Stationen eines Kreuzwegs
Es ist ein außergewöhnliches Projekt, das Petra Pfirmann als Antwort auf das Motto der Esslinger Foto- Triennale geschaffen hat: über den Regalen der Buchhandlung zieht sich ein Band von Bildern und senkrecht wie Buchrücken angeordneten Schriftfeldern durch den Raum.
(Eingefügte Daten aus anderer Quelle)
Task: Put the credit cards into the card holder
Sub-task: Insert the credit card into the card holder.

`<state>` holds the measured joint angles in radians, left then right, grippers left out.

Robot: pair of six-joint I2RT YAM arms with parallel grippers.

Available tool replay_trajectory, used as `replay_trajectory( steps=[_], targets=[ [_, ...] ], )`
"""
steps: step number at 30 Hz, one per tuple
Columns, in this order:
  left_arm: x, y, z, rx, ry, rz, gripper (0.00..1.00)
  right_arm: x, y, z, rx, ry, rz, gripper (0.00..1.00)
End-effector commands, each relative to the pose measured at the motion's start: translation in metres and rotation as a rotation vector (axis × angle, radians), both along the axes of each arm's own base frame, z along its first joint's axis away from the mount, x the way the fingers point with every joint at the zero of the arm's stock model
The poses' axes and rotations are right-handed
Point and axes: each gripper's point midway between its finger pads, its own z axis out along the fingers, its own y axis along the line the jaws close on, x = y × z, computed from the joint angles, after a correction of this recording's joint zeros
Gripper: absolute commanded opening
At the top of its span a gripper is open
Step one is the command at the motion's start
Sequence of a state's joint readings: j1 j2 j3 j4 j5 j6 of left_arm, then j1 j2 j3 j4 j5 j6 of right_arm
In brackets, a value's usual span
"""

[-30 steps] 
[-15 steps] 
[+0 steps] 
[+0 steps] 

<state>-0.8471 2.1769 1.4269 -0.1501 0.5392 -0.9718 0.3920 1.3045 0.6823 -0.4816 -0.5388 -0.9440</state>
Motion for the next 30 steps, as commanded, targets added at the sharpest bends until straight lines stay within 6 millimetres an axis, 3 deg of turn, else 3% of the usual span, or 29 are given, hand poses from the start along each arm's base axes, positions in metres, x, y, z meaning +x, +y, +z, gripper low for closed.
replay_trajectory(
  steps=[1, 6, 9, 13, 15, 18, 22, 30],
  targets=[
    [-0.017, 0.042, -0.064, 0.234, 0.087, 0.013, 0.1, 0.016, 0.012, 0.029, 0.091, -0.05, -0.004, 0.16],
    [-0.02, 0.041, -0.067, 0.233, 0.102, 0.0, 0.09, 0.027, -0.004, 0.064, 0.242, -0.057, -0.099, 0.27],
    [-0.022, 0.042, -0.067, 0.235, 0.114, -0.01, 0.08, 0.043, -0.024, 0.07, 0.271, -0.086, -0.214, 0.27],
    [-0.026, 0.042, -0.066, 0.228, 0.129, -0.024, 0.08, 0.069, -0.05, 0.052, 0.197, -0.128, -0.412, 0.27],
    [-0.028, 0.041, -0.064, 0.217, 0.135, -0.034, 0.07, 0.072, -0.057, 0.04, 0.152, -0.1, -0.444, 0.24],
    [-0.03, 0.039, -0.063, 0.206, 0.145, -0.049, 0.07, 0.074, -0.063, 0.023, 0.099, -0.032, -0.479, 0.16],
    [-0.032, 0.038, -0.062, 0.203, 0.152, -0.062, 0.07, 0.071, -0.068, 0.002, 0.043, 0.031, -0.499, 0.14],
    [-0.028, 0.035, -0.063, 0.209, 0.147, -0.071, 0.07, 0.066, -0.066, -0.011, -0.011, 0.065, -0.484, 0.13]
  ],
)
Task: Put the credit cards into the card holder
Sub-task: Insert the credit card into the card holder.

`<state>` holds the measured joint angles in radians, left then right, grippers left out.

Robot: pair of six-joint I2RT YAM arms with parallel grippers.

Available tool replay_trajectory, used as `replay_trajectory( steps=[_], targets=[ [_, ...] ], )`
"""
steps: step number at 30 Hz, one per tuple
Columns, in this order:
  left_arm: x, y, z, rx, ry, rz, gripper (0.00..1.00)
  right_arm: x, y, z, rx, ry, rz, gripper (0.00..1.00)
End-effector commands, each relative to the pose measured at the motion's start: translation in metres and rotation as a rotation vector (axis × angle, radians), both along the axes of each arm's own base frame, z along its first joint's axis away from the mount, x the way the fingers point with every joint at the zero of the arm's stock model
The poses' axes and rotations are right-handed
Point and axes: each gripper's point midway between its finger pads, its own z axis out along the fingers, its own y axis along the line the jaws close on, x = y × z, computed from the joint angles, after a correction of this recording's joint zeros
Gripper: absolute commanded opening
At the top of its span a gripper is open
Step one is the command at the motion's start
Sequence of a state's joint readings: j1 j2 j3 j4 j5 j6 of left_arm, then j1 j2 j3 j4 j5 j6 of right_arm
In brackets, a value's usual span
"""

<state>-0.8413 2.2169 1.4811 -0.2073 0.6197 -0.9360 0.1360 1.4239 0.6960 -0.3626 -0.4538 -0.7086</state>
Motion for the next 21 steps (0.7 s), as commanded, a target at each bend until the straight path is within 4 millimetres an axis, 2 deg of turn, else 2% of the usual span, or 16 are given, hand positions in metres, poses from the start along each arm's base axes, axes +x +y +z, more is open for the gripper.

Dazwischen finden sich Bilder ihres polnischen alter ego Eveline Konopka – gemalte Porträts von Menschen und Kreaturen, die den Betrachter staunend anschauen, so wie er selbst das Bilder-Fries neugierig betrachtet: Der öffentliche Mensch kann den Blicken anderer nicht mehr entgehen.
Nur eine einzige Tafel ist als Bildunterschrift angeordnet: „Urteil“ steht darauf zu lesen. So beginnt das
Bilderband, das den Betrachter nicht von ungefähr an einen Kreuzweg erinnert. „Annahme“, „Erstes Fallen“, „Abschied, Liebe“, „Solidarität“, „Mitgefühl“, „Zweites Fallen“, „Klage“, „Drittes Fallen“, „Hohn“, „Erhöhung“, „Abschied, Sterben“, „Erniedrigung“ und „Stille“ heißen die weiteren Stationen dieses Kreuzwegs. Dazwischen montiert die Künstlerin Fotografien aus ihrem privaten Album und Luftaufnahmen jener Orte, die Stationen ihrer eigenen Biographie geworden sind: Der Geburtsort Rüdesheim, wo sie zum Leben „verurteilt“ wurde, später dann die Wohnorte Geisenheim, Maikammer, Impflingen, Unteröwisheim, Esslingen oder Sindelfingen. Jeder dieser Orte und jede dieser ganz privaten Impressionen lädt dazu ein, sich dem Menschen Petra Pfirmann zu nähern. Nicht aus voyeuristischem Interesse, sondern weil jede Station eine etwas andere Facette ihres Lebens zum Leuchten bringt: Kindheit und Jugend, die Schule und später die Ausbildung zur Textil-Muster- Gestalterin, das Engagement bei einer Frauenzeitung und die Zeit als Bassistin einer Band, das Studium in Tübingen, die Erfahrungen aus der Hausbesetzerszene oder die prägenden Erlebnisse in anderen Regionen dieser Welt. Erst all das zusammen macht eine Persönlichkeit aus, ohne deren Kenntnis sich ihr künstlerisches Schaffen, ihre Begeisterungsfähigkeit, ihre Empathie und ihre menschliche Integrität vielleicht nie völlig erschließen würden.
Wenn Petra Pfirmann ihrem Kreuzweg folgt, den sie zirkulär versteht, weil man ihn im Laufe eines Lebens mehr als einmal durchlaufen könne, geht es ihr nicht um nostalgisches Festhalten-Wollen, sondern eher um Selbstvergewisserung. Sie versucht sich an einer Quadratur des Hamsterrades und stellt fest, dass die verschiedenen Regionen unserer Welt aus der Vogelperspektive von Google Earth gar nicht so unterschiedlich ausschauen. Und sie erinnert uns daran, dass die Orte austauschbar sein mögen. „Erst das Erleben, die Erinnerung, das gelebte eigene Leben lassen sie zu etwas Besonderem werden“, resümierte Gaby Burckhardt in ihrer klugen Einführung bei der Vernissage.